I was very fortunate to be given a ticket to watch the stage show, People, Places & Things at Trafalgar Theater in London on Friday 3rd May 2024.
All I knew was that it was a play about an addict that goes to rehab. I could relate to that so I was eager to go. I left the theater and cried.
I could really relate to the main character Emma. Like Emma I have not endured any horrific episodes while growing up. No sexual abuse, no violent abuse. I grew up in an exceptionally loving family. Mum and Dad who are still happily married. One brother, married with two children. I had a good education to A level standard. Had a full time job for 27 years. I now own my own home with my husband. We have been married for 30 years.
I have always felt exceptionally guilty for not having an awful reason for becoming an alcoholic. I have attended AA and Forward Connect meetings and listened to horrific accounts of people’s experiences which has resulted in their alcohol addiction.
Following 27 years of working for the Departments of Work and Pensions I left. I had been absent from work on long term sickness with stress. My drinking levels had increased exponentially, before and after work. I knew I could not return to that job. Basically, I cared too much. My main objective at work was to decrease the benefit register. This was done by finding clients employment, imposing sanctions for non compliance or hounding them so much they simply left the register.
Not only was I trying to help clients at work but I felt my husband's health was also my responsibility. He is a type 1 diabetic and he had lost the ability to know when his blood sugar levels were on the decline. Therefore I had to constantly address low blood sugar levels which could, if left untreated, result in coma or death.
Everyone else’s needs came before mine, I am a compassionate empathist. I needed to eliminate everyone’s problems from my mind. Drinking alcohol was the answer. If my mind was numb I couldn’t care so, I drank and drank. I was no longer in control.

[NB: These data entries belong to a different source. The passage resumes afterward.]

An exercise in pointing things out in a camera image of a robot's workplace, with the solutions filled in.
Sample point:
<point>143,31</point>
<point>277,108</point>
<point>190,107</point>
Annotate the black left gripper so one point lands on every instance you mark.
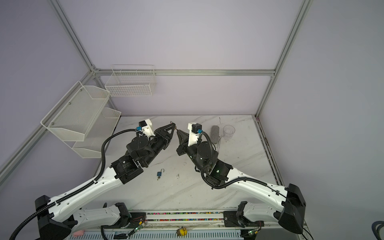
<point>164,136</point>

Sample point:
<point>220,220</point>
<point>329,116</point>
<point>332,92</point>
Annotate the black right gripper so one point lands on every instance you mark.
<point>183,143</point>

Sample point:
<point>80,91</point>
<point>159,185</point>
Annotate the blue padlock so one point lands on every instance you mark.
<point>159,174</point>

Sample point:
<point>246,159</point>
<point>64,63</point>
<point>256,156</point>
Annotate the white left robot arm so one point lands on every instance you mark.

In time, I realised that if I continued drinking the quantity of alcohol I was, I would die. So I stopped, and like Emma, I suffered the trauma of detox. I did not know this was so dangerous. The result was that I had an alcohol withdrawal fit and broke my shoulder.
I ended up in hospital, where my alcohol withdrawal was managed appropriately.

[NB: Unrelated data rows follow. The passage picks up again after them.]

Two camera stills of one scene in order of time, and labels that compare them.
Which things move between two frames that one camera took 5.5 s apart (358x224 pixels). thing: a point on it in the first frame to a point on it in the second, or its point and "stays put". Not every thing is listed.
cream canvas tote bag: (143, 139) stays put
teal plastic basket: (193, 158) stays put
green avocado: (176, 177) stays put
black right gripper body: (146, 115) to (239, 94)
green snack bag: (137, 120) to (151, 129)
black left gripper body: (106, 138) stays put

This is where my recovery journey started. I accepted that I had reached my rock bottom. I have learnt that alcoholism is not a problem you can solve, it is there all the time. As the play said alcoholism has to be treated one day at a time, death only has to win once.

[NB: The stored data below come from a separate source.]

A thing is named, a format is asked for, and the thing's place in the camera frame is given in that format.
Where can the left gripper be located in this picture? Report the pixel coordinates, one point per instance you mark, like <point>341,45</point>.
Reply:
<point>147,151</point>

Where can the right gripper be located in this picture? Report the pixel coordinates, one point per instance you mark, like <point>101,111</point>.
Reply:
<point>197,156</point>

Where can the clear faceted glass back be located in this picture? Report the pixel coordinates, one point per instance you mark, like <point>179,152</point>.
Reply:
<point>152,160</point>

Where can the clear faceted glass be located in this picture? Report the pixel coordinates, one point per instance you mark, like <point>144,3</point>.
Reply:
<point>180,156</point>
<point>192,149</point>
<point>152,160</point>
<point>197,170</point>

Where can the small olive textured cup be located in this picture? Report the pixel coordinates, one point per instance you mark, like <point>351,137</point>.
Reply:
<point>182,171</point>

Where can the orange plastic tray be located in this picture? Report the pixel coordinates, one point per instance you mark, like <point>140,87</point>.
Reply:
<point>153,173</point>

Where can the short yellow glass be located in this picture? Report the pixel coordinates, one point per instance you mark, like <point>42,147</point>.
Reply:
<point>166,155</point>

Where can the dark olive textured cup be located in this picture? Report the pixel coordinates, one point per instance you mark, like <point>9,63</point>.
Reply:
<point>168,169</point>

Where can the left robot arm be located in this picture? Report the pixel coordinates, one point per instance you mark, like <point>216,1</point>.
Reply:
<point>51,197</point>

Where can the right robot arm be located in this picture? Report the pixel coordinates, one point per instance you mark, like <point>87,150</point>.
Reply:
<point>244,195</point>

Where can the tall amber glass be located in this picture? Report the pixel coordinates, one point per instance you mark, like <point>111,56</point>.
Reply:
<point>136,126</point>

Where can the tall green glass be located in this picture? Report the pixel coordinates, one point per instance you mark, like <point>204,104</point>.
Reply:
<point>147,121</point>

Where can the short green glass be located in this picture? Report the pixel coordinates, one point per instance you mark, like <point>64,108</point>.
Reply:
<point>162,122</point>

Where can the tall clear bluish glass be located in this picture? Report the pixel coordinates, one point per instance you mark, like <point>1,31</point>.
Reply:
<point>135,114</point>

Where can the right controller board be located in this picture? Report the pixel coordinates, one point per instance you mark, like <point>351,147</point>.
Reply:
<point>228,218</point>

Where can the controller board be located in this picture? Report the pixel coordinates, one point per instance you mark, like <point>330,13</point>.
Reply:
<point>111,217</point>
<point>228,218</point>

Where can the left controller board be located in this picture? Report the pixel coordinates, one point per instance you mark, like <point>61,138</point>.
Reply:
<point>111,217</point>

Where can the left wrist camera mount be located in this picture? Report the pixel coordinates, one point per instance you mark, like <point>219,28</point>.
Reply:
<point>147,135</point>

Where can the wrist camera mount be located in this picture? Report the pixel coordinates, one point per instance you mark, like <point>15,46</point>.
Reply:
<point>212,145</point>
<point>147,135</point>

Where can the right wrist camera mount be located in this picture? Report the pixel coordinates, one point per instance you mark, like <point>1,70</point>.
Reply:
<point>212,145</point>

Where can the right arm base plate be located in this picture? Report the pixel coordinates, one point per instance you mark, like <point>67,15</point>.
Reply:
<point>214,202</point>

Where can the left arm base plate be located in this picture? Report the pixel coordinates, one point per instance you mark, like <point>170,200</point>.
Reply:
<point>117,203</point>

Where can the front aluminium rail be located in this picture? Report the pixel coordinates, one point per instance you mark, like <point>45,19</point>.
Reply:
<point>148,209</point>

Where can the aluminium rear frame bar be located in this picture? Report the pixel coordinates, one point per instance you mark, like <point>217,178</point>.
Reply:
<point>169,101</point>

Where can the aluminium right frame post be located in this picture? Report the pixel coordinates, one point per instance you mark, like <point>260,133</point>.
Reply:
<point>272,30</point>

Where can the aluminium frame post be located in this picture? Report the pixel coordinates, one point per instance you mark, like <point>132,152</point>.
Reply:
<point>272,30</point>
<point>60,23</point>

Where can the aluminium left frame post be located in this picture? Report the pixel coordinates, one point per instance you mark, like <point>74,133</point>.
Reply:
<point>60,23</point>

The objective of my recovery is to live a full life in spite of being an alcoholic in recovery. Without alcohol, I had no idea who I was. I felt like I was meeting me for the first time and, somehow, getting to know me.
Acceptance has now become the foundation of my being. I know I cannot drink alcohol. The rewards for my abstinence have been overwhelming. I volunteer at the Oxfam bookshop, I joined Folkestone Film Club with my dad. How many recovering alcoholic 53-year-olds get to go to the cinema with their dad every week? I participate in 5 recovery meetings each week.
My recovery has been welcomed immensely by my family. In their words I have exceeded their wildest dreams. This has replaced the constant anguish of waiting for the call informing them that I had died.
However, my husband’s family has reacted just like Emma’s parents did, expecting a return to old behaviours. They do not want any contact with me. I have accepted this.
I think the ending of the play was very appropriate and honest. Even though I wanted to know that Emma’s life was going to be ok, as recovering alcoholics we know that we have to live life on life’s terms, minus alcohol, one day at a time.
Thanks to Forward Trust and my unwavering desire for recovery, I now lead a very simple, but overwhelmingly wanted life that I am very grateful for.
On a final note I think that if everyone on the planet was in accepted recovery, the world would be a better place to live in.
People, Places and Things is now on tour at the Trafalgar Theatre, London.